§ Exercise instructions: Looking at the records below, say how many lines contain "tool". Nothing else belongs in the answer.
(Beginning of Working data)
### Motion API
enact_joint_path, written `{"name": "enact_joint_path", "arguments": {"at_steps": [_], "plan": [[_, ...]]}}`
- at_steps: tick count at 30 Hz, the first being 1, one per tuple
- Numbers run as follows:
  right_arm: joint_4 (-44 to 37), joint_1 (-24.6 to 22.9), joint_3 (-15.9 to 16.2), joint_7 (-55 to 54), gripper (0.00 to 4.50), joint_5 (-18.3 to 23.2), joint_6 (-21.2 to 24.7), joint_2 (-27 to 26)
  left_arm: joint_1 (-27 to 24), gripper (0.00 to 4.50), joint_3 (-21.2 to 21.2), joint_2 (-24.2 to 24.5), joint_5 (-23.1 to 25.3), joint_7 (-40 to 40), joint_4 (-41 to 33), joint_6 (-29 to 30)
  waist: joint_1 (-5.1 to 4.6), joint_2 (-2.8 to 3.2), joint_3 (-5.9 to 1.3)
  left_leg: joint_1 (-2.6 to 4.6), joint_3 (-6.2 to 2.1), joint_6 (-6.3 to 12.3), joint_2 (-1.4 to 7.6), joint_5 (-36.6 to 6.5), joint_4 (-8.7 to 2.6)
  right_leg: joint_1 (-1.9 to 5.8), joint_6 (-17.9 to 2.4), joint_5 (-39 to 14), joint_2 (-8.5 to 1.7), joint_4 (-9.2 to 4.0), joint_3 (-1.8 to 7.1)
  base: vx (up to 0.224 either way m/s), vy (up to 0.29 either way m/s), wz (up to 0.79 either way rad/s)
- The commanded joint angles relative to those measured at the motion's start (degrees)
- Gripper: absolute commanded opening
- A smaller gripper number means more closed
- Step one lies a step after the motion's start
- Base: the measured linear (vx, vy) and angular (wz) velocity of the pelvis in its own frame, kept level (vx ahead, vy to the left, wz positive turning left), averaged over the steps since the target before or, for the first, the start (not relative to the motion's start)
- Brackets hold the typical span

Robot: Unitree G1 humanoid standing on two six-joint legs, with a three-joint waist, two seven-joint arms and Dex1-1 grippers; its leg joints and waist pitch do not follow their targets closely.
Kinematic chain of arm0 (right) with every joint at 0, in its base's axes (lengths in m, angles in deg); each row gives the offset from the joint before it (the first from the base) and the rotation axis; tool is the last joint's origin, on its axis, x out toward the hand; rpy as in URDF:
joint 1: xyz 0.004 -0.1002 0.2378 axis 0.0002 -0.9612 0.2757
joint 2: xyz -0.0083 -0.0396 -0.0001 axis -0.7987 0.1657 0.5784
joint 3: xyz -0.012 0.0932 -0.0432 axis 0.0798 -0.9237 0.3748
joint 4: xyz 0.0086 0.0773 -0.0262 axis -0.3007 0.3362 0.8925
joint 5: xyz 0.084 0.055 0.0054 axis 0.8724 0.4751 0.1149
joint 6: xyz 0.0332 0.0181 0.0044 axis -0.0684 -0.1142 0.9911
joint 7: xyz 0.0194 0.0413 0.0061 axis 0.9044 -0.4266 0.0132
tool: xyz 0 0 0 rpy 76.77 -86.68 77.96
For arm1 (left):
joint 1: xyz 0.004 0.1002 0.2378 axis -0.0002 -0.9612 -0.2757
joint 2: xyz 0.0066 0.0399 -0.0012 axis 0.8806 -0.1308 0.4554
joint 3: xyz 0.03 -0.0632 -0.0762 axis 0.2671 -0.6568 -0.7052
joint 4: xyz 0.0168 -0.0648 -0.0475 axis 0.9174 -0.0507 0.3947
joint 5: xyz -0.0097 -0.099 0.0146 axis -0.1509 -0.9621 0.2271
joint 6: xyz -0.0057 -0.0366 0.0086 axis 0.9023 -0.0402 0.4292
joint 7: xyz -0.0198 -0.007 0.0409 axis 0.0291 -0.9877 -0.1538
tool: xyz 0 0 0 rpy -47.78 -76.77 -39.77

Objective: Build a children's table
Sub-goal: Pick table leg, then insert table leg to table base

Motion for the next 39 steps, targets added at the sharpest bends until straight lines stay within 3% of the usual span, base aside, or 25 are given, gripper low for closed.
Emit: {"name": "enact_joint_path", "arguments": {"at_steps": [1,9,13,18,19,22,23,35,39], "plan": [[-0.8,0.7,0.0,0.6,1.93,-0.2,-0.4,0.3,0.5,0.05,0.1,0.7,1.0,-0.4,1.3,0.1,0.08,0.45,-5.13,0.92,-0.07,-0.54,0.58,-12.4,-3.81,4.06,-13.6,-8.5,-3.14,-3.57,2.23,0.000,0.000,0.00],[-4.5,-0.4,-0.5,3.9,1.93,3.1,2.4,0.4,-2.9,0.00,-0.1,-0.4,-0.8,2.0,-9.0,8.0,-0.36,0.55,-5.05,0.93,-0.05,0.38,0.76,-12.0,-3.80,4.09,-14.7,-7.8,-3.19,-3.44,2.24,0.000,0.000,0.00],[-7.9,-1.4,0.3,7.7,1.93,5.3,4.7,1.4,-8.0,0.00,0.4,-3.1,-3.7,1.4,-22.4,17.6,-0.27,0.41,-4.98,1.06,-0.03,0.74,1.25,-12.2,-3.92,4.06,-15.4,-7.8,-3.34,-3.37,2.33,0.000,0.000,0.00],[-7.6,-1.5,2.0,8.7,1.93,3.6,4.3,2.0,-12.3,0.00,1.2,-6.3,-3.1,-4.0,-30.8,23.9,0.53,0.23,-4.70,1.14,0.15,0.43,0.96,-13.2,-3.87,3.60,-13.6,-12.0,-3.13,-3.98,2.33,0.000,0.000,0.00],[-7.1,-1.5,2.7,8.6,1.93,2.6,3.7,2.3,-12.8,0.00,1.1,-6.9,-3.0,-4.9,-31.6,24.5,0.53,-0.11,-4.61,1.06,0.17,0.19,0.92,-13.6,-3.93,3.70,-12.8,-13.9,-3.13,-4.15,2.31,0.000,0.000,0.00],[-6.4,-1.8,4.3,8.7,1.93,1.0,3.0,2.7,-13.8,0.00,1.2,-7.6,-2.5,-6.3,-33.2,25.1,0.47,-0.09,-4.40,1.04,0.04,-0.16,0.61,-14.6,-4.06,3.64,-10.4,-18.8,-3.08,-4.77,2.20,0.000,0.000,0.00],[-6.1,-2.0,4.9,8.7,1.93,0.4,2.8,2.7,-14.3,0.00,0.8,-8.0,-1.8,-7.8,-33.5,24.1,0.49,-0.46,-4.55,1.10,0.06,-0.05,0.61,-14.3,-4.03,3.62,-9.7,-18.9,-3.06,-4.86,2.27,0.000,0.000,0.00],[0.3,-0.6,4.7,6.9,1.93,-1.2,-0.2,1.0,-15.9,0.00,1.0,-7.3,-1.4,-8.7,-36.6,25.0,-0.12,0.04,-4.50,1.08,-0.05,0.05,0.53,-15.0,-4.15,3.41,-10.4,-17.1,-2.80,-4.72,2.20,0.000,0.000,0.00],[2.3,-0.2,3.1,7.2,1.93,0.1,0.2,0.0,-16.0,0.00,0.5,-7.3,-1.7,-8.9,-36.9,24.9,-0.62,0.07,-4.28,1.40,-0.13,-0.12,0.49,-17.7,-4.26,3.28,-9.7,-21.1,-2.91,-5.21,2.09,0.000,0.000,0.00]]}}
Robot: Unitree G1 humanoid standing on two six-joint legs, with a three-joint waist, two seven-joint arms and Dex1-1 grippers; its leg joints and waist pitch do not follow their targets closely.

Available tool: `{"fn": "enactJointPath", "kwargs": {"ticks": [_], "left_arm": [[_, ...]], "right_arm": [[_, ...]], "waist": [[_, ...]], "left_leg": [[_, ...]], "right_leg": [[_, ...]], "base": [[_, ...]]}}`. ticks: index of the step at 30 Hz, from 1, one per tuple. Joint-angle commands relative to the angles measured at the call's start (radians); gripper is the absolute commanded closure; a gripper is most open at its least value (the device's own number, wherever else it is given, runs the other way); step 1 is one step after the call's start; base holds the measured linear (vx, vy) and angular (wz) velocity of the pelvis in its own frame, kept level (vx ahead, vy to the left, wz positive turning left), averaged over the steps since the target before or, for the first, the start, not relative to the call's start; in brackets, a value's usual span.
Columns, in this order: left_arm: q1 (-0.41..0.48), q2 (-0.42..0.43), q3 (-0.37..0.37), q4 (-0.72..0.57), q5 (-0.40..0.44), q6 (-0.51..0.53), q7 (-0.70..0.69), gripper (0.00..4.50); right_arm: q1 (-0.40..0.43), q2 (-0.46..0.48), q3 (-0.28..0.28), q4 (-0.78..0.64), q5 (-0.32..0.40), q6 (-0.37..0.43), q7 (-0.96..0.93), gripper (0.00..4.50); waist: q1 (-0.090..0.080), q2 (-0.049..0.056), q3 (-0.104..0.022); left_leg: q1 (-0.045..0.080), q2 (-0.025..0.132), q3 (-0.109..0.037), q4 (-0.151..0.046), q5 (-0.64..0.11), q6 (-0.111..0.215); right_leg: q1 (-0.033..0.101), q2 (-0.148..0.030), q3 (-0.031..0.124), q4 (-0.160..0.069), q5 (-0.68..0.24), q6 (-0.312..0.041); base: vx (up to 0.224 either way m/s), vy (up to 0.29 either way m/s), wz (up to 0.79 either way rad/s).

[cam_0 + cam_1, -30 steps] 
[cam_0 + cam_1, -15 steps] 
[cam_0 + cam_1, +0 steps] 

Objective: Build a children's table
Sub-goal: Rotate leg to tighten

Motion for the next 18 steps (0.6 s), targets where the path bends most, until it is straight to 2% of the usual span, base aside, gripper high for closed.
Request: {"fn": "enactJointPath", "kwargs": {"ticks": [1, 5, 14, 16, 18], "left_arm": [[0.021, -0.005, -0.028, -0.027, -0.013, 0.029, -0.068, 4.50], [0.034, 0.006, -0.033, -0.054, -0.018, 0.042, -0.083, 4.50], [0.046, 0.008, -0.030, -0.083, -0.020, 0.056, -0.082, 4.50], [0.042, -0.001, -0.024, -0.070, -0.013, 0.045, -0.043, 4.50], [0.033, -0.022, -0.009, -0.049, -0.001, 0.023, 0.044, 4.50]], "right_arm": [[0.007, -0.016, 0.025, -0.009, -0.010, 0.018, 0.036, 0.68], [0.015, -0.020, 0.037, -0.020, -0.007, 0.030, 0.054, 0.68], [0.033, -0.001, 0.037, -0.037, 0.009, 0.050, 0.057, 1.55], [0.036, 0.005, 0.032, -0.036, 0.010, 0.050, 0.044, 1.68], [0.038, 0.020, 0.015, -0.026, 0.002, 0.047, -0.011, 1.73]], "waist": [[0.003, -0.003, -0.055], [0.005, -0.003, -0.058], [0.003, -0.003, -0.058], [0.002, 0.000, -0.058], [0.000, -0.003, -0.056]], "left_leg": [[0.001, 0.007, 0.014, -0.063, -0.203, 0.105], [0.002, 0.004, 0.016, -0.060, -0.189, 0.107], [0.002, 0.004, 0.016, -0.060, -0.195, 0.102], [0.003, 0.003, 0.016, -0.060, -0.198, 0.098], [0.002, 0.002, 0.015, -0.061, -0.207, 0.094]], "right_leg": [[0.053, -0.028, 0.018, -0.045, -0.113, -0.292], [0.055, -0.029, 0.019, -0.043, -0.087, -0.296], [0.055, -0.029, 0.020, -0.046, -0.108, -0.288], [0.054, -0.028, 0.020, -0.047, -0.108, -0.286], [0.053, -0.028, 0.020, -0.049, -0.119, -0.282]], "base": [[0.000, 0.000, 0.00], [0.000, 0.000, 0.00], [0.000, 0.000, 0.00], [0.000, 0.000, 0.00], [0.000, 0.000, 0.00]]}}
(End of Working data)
§ Finished task: 4